[Data items]
§ §

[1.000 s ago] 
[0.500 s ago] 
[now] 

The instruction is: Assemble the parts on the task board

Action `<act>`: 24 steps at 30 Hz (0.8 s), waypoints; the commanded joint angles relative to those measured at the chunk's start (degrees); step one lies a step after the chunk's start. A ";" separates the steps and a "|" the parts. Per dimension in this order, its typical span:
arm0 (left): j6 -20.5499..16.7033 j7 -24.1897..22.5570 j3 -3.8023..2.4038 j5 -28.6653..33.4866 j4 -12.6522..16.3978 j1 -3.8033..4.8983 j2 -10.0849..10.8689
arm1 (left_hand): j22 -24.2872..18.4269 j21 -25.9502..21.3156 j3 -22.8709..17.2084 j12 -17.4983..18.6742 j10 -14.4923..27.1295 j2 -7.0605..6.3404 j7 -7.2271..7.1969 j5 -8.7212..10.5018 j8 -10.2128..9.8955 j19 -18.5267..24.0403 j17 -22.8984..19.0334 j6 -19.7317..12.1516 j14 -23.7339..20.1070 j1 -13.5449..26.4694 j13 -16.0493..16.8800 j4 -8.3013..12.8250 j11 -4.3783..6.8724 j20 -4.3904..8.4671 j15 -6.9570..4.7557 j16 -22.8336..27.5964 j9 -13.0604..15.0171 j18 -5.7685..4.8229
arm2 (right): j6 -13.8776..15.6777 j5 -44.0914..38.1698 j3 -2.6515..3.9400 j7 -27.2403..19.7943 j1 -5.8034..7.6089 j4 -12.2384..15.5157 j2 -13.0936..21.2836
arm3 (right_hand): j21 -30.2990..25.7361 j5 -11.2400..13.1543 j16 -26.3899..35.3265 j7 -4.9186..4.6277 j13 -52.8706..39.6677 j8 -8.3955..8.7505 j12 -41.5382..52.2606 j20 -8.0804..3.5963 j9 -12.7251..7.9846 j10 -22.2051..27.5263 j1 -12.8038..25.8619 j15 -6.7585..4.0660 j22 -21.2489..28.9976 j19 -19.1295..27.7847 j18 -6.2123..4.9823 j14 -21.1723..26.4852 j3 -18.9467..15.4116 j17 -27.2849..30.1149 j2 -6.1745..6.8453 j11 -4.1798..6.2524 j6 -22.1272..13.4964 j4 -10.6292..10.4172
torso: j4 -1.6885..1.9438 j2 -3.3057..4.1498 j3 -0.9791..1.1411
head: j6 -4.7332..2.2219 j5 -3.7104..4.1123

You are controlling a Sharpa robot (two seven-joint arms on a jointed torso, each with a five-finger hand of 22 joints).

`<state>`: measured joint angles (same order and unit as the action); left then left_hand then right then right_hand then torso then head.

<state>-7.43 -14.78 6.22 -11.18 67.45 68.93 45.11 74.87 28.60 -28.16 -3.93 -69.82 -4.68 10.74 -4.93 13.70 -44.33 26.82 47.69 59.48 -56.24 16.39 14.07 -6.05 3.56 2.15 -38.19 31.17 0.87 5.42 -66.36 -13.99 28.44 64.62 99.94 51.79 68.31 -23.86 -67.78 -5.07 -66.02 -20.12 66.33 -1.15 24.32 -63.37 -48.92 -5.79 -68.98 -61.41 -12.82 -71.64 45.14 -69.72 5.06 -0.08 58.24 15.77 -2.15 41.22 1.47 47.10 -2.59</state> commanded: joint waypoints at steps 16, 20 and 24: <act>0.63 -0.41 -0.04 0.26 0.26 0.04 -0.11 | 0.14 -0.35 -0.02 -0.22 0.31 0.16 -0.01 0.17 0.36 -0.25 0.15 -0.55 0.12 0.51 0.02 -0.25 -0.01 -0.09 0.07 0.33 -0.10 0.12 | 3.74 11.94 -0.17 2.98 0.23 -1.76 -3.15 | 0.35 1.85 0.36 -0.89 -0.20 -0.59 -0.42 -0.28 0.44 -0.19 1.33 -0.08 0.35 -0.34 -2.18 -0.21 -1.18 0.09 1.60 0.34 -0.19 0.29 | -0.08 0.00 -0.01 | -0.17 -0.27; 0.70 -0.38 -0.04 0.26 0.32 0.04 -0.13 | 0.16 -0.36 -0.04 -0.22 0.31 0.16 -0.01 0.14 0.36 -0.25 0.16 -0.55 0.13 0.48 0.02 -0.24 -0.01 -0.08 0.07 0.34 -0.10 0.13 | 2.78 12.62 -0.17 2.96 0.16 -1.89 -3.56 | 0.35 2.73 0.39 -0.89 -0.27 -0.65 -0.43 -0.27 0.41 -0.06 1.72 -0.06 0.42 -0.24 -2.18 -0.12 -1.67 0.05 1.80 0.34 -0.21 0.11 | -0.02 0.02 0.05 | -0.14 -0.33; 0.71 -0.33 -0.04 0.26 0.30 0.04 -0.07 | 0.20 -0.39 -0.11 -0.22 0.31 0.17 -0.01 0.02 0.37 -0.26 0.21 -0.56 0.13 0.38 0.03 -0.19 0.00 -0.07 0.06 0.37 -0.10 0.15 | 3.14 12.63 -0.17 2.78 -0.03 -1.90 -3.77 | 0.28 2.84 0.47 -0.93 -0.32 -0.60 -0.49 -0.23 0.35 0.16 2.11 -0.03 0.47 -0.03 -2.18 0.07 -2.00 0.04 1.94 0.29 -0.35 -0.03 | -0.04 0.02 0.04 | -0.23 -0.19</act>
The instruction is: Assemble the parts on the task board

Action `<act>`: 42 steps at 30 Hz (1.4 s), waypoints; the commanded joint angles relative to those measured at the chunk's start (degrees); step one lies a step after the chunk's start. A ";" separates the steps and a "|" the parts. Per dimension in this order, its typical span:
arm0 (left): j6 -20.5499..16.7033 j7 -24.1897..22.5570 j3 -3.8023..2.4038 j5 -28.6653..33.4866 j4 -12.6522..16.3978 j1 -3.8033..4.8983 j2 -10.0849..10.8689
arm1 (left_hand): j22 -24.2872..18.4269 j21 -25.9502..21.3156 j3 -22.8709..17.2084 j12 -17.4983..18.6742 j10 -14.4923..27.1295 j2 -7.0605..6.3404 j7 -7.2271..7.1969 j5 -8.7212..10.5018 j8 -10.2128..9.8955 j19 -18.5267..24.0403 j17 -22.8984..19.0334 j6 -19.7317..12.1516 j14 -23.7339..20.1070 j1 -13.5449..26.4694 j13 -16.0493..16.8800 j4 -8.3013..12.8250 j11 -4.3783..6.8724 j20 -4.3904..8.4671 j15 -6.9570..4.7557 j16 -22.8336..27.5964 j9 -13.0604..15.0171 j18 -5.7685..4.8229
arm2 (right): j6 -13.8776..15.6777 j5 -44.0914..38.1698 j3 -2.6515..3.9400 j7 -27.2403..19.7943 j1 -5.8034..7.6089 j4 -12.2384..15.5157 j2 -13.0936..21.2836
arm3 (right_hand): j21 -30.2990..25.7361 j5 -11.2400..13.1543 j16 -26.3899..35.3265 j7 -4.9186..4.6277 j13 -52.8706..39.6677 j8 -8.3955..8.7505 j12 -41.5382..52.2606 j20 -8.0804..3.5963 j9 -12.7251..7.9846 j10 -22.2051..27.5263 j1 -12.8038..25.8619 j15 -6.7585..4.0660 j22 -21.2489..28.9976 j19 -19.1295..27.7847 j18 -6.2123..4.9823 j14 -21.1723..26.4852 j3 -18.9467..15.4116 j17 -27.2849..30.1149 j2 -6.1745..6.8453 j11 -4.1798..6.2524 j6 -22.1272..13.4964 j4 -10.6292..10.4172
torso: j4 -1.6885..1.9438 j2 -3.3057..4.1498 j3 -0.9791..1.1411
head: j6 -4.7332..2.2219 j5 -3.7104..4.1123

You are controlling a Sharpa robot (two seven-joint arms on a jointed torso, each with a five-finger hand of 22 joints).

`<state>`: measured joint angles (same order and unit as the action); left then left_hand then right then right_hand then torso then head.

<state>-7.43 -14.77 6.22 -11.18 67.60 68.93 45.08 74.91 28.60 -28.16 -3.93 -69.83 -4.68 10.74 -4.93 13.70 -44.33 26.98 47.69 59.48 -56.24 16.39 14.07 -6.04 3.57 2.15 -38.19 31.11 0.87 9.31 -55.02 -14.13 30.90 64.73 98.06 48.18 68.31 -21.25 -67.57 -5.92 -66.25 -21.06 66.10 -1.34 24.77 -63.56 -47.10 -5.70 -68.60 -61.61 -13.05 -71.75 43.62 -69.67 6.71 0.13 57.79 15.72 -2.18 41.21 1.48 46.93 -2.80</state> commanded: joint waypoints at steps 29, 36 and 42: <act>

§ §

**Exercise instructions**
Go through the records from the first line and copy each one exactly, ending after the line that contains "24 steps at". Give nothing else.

**The completed task**
[1.000 s ago] 
[0.500 s ago] 
[now] 

The instruction is: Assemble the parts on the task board

Action `<act>`: 24 steps at 30 Hz (0.8 s), waypoints; the commanded joint angles relative to those measured at the chunk's start (degrees); step one lies a step after the chunk's start. A ";" separates the steps and a "|" the parts. Per dimension in this order, its typical span:

Nothing more remains to be done for this exercise.